As shown in the question, the ideal $J$ generated by (non-leading) coefficients of the (generic) characteristic polynomial defines an irreducible variety, namely the set of nilpotent matrices. Since this variety has dimension $n^2 - n$ and $J$ has $n$ generators, $J$ is a complete intersection. I will address the question of radicality, for complete intersections in general. $\DeclareMathOperator{\n}{\mathfrak{n}} \DeclareMathOperator{\m}{\mathfrak{m}} \DeclareMathOperator{\codim}{codim}$

For a Noetherian ring, there are $2$ aspects to being reduced. The first is being generically reduced ($\iff$ Serre's condition $R_0 =$ regular in codimension zero), and the second is having no embedded primes ($\iff$ Serre's condition $S_1 =$ Cohen-Macaulay in codimension one).

For complete intersections, the Cohen-Macaulay condition comes for free. So one just needs to check regularity in codimension zero. Usually for finitely generated $k$-algebras this is done via the Jacobian criterion, but there is another approach, which I think deserves to be more well known.

What does it mean for a finitely generated $k$-algebra $R = k[X_i]/I$ to be generically reduced? In geometric terms (for $k$ algebraically closed): the Zariski tangent space at a general point $p \in V(I)$ should have dimension equal to that of $V(I)$. Restated algebraically: if $\m_p$ is the maximal ideal of $R$ corresponding to $p$, then $\dim_k \m_p/\m_p^2 \le \dim R$ (the other inequality always holds). Now $\m_p = \n_p/I$ for some maximal ideal $\n_p$ in $k[X_i]$, and

$$\m_p/\m_p^2 = (\n_p/I)/(\n_p/I)^2 = (\n_p/I)/((\n_p^2 + I)/I)\cong \n_p/(\n_p^2 + I) \cong (\n_p/\n_p^2)/((\n_p^2 + I)/\n_p^2)$$

as $k = R/\m_p = k[X_i]/\n_p$-vector spaces. This proves the following:


$\textbf{Theorem}$. Let $S = k[X_i]$ be a polynomial ring over an algebraically closed field $k$, $I = (f_1, \ldots, f_c) \subseteq S$ an ideal, and $p \in V(I)$ a general point, with maximal ideal $\n_p \subseteq S$. Then $I$ is generically reduced if and only if $\dim_k (\n_p^2+I)/\n_p^2 \ge \codim I$. In particular, if $c = \codim I$ (i.e. $I$ is a complete intersection), then $I$ is radical if and only if $f_1, \ldots, f_c$ are $k$-linearly independent mod $\n_p^2$, i.e.

\begin{equation} \sum_{i=1}^c a_i f_i \in \n_p^2, \; a_i \in k \implies a_1 = \ldots = a_c = 0. \end{equation}


Next, to apply this to the ideal $J$ in question: consider strictly upper-triangular matrices of the form

\begin{bmatrix} 0 & \ast & 0 & \ldots & 0 \\ 0 & 0 & \ast & \ldots & 0 \\ \vdots & & \ddots & & \vdots \\ 0 & 0 & \ldots & 0 & \ast \\ 0 & 0 & \ldots & 0 & 0 \\ \end{bmatrix}

with $\ast \in k^\times$ nonzero: these are regular nilpotent matrices, which - up to conjugation by $GL_n$ - are dense in the set of all nilpotent matrices.

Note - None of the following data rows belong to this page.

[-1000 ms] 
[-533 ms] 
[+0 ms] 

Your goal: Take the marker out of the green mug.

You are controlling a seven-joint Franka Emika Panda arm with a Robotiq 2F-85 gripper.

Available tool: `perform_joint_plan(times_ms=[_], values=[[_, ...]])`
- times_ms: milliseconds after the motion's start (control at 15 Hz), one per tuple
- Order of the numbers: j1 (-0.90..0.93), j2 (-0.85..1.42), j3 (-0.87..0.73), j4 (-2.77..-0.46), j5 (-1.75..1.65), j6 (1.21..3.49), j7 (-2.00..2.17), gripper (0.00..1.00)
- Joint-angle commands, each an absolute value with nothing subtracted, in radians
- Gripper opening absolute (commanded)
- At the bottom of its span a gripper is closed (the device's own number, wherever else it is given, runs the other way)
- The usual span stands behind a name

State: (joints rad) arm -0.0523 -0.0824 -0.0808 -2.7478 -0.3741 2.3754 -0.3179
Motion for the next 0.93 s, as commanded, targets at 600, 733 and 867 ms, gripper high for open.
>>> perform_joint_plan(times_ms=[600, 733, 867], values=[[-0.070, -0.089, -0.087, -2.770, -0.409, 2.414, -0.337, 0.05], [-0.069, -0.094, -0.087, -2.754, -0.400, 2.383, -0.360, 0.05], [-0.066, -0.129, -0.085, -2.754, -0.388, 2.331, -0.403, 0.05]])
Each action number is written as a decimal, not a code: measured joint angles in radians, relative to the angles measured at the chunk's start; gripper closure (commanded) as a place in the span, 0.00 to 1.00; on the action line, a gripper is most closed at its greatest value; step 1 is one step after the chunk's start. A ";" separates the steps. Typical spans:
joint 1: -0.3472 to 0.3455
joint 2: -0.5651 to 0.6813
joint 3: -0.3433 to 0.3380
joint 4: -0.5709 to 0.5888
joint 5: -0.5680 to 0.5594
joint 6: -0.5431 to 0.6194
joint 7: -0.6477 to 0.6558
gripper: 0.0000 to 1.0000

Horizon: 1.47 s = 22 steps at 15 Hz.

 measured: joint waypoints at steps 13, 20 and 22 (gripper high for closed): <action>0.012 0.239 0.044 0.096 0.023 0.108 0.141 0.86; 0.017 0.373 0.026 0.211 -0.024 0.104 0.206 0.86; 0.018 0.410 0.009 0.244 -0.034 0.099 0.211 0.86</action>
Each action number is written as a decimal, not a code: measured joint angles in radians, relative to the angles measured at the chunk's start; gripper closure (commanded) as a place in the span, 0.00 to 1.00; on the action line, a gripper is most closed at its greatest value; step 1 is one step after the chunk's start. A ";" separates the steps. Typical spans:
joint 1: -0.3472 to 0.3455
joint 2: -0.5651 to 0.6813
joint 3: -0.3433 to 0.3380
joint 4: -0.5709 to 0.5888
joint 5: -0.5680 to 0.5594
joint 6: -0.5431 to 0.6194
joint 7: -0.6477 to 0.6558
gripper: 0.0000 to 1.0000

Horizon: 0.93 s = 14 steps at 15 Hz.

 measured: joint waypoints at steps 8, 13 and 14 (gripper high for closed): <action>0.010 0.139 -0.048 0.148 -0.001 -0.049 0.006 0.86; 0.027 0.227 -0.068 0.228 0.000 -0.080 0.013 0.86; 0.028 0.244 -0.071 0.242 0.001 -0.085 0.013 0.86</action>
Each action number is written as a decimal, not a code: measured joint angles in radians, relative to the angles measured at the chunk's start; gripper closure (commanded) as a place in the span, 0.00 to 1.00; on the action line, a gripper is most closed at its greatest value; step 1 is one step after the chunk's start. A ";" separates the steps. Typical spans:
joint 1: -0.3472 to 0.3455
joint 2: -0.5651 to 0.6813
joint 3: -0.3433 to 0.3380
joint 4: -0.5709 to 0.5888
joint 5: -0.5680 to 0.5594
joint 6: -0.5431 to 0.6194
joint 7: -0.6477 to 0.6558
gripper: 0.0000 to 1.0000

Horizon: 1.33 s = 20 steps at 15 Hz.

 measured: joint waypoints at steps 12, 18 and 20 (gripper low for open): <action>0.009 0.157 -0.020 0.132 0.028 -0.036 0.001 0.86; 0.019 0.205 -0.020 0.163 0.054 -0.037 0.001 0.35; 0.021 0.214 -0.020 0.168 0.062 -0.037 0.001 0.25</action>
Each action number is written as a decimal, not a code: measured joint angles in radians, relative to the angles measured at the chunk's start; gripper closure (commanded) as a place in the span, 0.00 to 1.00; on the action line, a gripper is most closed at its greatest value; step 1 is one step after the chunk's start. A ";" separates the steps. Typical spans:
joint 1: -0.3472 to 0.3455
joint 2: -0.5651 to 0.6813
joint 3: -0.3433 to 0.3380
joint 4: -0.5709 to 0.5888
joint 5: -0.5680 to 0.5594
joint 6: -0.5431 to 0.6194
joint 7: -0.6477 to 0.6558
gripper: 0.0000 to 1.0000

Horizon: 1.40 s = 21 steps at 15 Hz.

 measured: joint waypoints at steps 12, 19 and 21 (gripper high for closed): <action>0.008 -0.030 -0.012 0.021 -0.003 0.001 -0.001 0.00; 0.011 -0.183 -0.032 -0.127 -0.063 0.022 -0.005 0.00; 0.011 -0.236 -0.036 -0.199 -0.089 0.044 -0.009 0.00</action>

Thus it suffices to check the theorem at such points $p$. As it happens, this can be done in a very clean combinatorial way: for such a point $p$,

$$\n_p = (X_{i,i+1} - b_i \mid 1 \le i \le n-1) + (X_{i,j} \mid 1 \le i, j \le n, j \ne i+1) \subseteq k[X_{ij}]$$

for some $b_1, \ldots, b_{n-1} \in k^\times$. If $A = (X_{ij})$ is the generic $n \times n$ matrix, and $f_i \in J$ is the coefficient of $\lambda^i$ in the characteristic polynomial of $A$, then (up to sign) $f_i$ is the trace of $\wedge^{n-i} A$, which is the sum of all principal $(n-i)$-minors of $A$ (e.g. $f_0 = \det(A)$, $f_{n-1} = \operatorname{tr}(A)$). Now mod $\n_p^2$, $f_i$ is a linear combination of $X_{n-i,1}, \ldots, X_{n,i+1}$ (namely the variables on the subdiagonal of $A$ of length $i+1$), where each coefficient is an $(n-1-i)$-fold product of $b$'s, hence is nonzero. (To see this, consider the expansion of $f_0 = \det A$: the only term which survives mod $\n_p^2$ is $X_{n,1} \prod_{i=1}^{n-1} X_{i,i+1}$, which is congruent to $X_{n,1} \prod_{i=1}^{n-1} b_i$. Finally, a principal minor of $A$ is nonzero mod $\n_p^2$ if and only if the row/column indices form an interval, in which case the corresponding principal submatrix of $p$ is again regular nilpotent, and the same reasoning with $f_0$ applies to the submatrix.)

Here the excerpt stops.